Re: [Intel-gfx] [PATCH] drm/i915/gen9: Increase PCODE request timeout to 100ms

Tvrtko Ursulin <tvrtko.ursulin@xxxxxxxxxxxxxxx> · Tue, 21 Feb 2017 13:11:27 +0000

On 21/02/2017 12:43, Imre Deak wrote:
On Tue, Feb 21, 2017 at 10:06:45AM +0000, Tvrtko Ursulin wrote:

On 21/02/2017 09:37, Chris Wilson wrote:
On Tue, Feb 21, 2017 at 11:22:12AM +0200, Imre Deak wrote:
On Mon, Feb 20, 2017 at 04:05:33PM +0000, Chris Wilson wrote:
So that our preempt-off period doesn't grow completely unchecked, or do
we need that 34ms loop?

Yes, that's at least how I understand it. Scheduling away is what let's
PCODE start servicing some other request than ours or go idle. That's
in a way what we see when the preempt-enabled poll times out.

I was thinking along the lines of if it was just busy/unavailable for the
first 33ms that particular time, it just needed to sleep until ready.
Once available, the next request ran in the expected 1ms.

Do you not see any value in trying a sleeping loop? Perhaps compromise
and have the preempt-disable timeout increase each iteration.

This fallback method would work too, but imo the worst case is what
matters and that would be anyway the same in both cases. Because of this
and since it's a WA I'd rather keep it simple.

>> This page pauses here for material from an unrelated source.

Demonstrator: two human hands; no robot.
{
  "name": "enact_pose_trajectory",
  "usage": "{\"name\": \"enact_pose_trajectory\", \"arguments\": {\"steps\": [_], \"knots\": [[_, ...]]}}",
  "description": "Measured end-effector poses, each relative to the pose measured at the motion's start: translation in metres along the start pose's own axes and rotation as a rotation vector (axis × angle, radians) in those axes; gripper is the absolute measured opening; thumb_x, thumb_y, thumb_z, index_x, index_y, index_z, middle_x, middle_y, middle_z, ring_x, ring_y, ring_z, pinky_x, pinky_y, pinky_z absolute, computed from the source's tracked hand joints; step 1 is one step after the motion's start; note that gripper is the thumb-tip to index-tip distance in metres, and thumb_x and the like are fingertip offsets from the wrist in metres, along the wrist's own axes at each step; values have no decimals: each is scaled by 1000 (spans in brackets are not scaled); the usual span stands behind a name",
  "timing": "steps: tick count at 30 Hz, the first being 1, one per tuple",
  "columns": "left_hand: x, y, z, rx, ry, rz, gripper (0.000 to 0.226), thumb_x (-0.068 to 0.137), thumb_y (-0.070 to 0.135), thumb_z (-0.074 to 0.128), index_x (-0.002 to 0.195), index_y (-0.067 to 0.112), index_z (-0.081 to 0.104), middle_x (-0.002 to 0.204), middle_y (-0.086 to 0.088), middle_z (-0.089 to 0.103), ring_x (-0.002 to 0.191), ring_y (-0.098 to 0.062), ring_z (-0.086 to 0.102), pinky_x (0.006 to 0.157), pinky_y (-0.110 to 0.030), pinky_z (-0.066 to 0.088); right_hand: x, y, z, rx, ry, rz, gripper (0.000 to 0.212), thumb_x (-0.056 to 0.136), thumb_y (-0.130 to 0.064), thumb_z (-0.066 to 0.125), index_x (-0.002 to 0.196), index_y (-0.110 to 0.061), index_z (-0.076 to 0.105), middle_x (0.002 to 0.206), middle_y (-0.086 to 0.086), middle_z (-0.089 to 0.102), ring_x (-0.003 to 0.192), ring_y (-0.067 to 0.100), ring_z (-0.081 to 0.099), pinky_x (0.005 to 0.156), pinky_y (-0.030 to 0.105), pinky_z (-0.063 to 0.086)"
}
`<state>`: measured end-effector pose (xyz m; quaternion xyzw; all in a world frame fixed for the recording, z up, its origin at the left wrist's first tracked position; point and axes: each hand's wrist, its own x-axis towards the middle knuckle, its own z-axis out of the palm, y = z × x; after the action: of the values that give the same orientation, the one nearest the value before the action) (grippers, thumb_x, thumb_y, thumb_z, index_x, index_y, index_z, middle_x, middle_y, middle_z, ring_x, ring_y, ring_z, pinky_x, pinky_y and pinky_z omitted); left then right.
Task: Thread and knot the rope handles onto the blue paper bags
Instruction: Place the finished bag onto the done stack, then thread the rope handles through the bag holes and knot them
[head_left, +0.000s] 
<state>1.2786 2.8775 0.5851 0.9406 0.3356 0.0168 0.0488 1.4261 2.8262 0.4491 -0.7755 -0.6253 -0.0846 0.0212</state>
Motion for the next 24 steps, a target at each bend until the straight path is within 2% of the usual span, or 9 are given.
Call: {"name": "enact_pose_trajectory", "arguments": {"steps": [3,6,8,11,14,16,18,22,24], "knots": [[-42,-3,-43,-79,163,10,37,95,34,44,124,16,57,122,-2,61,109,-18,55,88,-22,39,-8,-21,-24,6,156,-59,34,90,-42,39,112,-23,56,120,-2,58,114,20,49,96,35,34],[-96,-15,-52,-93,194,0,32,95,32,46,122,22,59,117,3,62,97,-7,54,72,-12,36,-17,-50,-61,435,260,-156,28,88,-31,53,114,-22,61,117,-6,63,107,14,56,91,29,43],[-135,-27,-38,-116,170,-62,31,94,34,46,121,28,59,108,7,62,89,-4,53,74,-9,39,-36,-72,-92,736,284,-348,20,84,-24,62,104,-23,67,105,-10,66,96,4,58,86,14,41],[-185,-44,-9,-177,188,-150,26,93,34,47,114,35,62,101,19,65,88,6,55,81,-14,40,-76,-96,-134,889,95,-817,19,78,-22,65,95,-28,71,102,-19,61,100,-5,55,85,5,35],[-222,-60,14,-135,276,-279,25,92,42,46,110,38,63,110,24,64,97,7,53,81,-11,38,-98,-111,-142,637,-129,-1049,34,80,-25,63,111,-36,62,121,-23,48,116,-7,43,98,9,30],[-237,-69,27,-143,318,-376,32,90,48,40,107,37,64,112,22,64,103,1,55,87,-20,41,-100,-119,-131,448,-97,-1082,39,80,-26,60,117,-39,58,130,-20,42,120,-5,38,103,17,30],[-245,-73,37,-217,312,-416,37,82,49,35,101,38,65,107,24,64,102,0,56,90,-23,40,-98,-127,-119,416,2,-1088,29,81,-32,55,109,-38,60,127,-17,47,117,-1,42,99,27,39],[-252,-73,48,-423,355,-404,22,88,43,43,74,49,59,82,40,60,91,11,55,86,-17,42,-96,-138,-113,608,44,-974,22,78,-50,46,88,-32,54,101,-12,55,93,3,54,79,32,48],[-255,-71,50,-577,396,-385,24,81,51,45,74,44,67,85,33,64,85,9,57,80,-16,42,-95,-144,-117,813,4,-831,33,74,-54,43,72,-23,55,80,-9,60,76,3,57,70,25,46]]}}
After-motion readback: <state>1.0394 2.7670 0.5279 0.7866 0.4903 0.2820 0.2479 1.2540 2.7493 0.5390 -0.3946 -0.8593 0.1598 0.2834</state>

Parachuting in so apologies if I misunderstood something.

Is the issue here that we can get starved out of CPU time for more than 33ms
while waiting for an event?

We need to actively resend the same request for this duration.

Could we play games with sched_setscheduler and maybe temporarily go
SCHED_DEADLINE or something? Would have to look into how to correctly
restore to the old state from that and from which contexts we can actually
end up in this wait.

What would be the benefit wrt. disabling preemption? Note that since
it's a workaround it would be good to keep it simple and close to how it
worked on previous platforms (SKL/APL).

It would be nicer not to relax that BUILD_BUG_ON in atomic wait for and, 
if the main problem is the scheduler/CPU starvation, to see if it can be 
solved differently. Even though the atomic wait here would trigger very 
rarely it might be worth coming up with something nicer and generalized.

If I understood it correctly, the difference between this wait_for call 
site and the rest is that here it wants a certain number of COND checks 
to be guaranteed? The other call sites care more about checking on enter 
and exit.

So in this case we want the period parameter to actually be guaranteed 
(or close). This sounded like a good candidate for SCHED_DEADLINE to me. 
Like wait_for_periodic(COND, TIMEOUT, INTERVAL).

Maybe that could get away with the second atomic loop and be a generic 
solution on all platforms.

Regards,

Tvrtko